C’è una giornalista e scrittrice in Italia che ha anticipato di diversi anni le tematiche sull’immigrazione. Ciò che oggi molti scoprono con analisi sociologiche, Maria Pace Ottieri l’aveva già raccontato nel 2003 con “Quando sei nato non puoi più nasconderti”; tre anni dopo Marco Tullio Giordana ne fece un film. L’ultimo romanzo di Maria Pace Ottieri dal titolo “Chiusi dentro” (Nottetempo), parla ancora di popoli lontani, che però si ritrovano per varie vicissitudini in Toscana.

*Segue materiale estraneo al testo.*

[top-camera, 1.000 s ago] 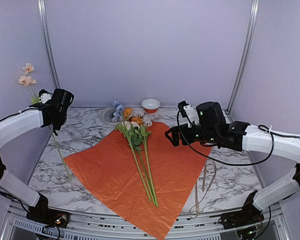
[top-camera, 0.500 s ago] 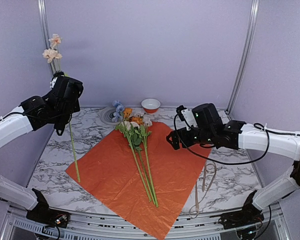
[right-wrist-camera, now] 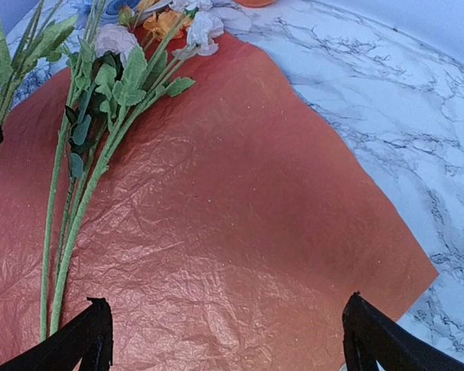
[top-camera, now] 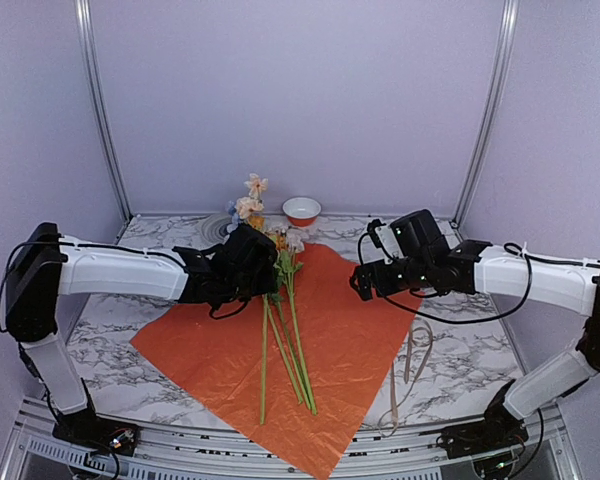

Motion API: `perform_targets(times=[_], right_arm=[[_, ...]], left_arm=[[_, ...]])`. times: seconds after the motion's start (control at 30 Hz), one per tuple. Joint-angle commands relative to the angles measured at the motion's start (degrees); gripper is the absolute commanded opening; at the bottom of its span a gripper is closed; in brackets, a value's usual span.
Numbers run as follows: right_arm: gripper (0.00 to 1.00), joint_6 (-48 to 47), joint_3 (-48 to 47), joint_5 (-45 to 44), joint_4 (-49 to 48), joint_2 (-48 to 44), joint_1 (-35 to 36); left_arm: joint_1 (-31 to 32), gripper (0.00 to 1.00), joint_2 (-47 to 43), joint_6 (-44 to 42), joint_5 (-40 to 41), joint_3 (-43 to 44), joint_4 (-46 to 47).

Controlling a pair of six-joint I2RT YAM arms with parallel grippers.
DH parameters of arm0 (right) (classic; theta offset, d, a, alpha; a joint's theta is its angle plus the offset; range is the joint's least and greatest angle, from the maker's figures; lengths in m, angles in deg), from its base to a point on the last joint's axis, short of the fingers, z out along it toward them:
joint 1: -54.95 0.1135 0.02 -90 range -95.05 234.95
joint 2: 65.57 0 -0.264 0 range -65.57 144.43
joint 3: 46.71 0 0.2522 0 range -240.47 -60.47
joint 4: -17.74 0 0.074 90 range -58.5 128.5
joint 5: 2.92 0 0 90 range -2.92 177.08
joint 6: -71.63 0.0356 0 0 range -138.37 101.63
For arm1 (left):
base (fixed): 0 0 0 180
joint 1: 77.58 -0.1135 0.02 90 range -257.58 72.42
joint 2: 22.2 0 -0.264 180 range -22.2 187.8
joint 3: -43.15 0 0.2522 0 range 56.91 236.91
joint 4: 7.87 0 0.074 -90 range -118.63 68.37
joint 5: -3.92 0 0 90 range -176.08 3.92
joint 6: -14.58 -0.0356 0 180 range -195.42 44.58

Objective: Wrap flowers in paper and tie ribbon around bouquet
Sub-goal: Place the fake flower on the flattened wrapping paper.

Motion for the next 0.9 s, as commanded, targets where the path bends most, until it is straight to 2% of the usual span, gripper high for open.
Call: perform_targets(times=[0.0, 0.17, 0.27, 0.43, 0.53, 0.6, 0.67, 0.87], right_arm=[[1.00, 1.01, -0.09, 0.61, 1.01, 0.56, -0.40], [1.00, 0.84, 1.21, 0.33, 0.27, -0.55, -0.47], [1.00, 0.87, 1.39, 0.34, 0.04, -0.99, -0.55], [1.00, 1.17, 1.87, -2.52, -0.01, -0.89, -0.91], [1.00, 0.23, 1.66, -2.49, -0.53, 0.07, -1.29], [0.98, -0.76, 1.08, -0.94, -1.10, 1.25, -1.34], [0.95, -1.52, -0.13, 0.55, -0.79, 2.85, -1.35], [0.90, -2.87, -2.94, 1.50, 1.21, 6.75, -1.35]], left_arm=[[0.23, 0.00, 6.76, 4.07, -2.16, 8.02, 7.28], [-0.08, 0.00, 12.30, 7.15, -2.68, 11.46, 9.64], [-0.30, 0.00, 14.90, 8.07, -1.44, 14.88, 6.05], [-0.73, 0.01, 16.37, 10.34, -0.50, 14.84, 4.05], [-0.74, 0.11, 16.68, 10.06, -0.22, 14.34, 3.73], [-0.74, 0.26, 17.32, 7.75, -1.10, 15.20, 3.31], [-0.74, 0.37, 17.74, 5.90, -0.74, 16.41, 1.50], [-0.25, 0.56, 12.19, -1.43, 2.88, 13.84, 0.30]])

Fra lingue che si incrociano, si sviluppa una storia che è anche confronto nel modo di vivere la provincia.
In alcune note si legge che “racconti una Toscana appartata e un po’ bastarda”. Vuol spiegare meglio?
“Chiusi è il paese d’origine della mia famiglia paterna, che possedeva una piccola azienda agricola dove andavamo in estate. Mi sono affezionata a quel posto in modo astratto. Poi per forza di cose è toccato a me occuparmi di quegli affari familiari. In questi anni di solitudine si è creato un amore reciproco con la casa, una specie di amore combinato. E’ un luogo particolare, una abitazione con arredamento di duecento anni fa…insomma mi sono resa conto che spesso nel mio lavoro sono andata all’estero a cercare l’ispirazione per raccontare storie, però utilizzando lo stesso approccio, ho scoperto di riuscire a farlo anche lì. Ho iniziato a confrontarmi con ogni ospite, dai tarli che sono i veri proprietari di casa, ai rumeni che lavorano a Chiusi, fino a giungere allo scrittore iraniano, ospite grazie all’iniziativa della Regione Toscana che offre una casa a chi vive difficoltà politiche nel proprio paese d’origine”.
Nipote di Valentino Bompiani, figlia di Ottiero Ottieri, la scrittura era destinata ad essere parte della sua vita professionale?
“Provengo da una famiglia che si è sempre occupata di libri. A modo mio, ho pensato di farlo in maniera differente”.
Aveva già pubblicato altri due romanzi con Nottetempo. Come nasce e si consolida il rapporto con questa casa editrice?
“Stimo la casa editrice che è riuscita a vincere una scommessa di cui avevamo parlato diverse volte. Non nego il tradimento con altre edizioni, alcuni libri se non hanno visibilità restano tagliati fuori, ed una piccola casa editrice non può permettersi certe azioni che invece sono il quotidiano per i grandi gruppi editoriali”.
Con “Amore nero” vinse il premio Viareggio: quanto conta per uno scrittore partecipare a queste competizioni? E’ condizione obbligatoria per il successo, almeno in Italia?
“Allora avevo 26 anni e fu l’ingresso dalla porta principale nel mondo dell’editoria. C’è da dire che il Premio Viareggio era considerato il premio più serio. Oggi forse non ve ne sono più come quello nell’impostazione. I premi contano perché fanno vendere”.
Dal suo romanzo “Quando sei nato non puoi più nasconderti” è stato tratto il film di Giordana nel 2006; si tratta di un tema quanto mai attuale…
“In precedenza avevo scritto un libro che si chiamava “Stranieri”; se posso riconoscermi una qualità, ho un senso precoce su ciò che può accadere dal punto di vista sociale; tuttavia questa è una dote che non serve a molto perché quando scoppia il fenomeno tutti ne iniziano a scrivere ed il rischio è di essere dimenticato. Non è una lamentela ma una constatazione. Sugli immigrati che dire? L’Italia è un paese lento che si accorge tardi delle cose; questa gente da un lato è stata utilizzata come forza lavoro, dall’altro è stata additata come il male per raccogliere consenso politico”.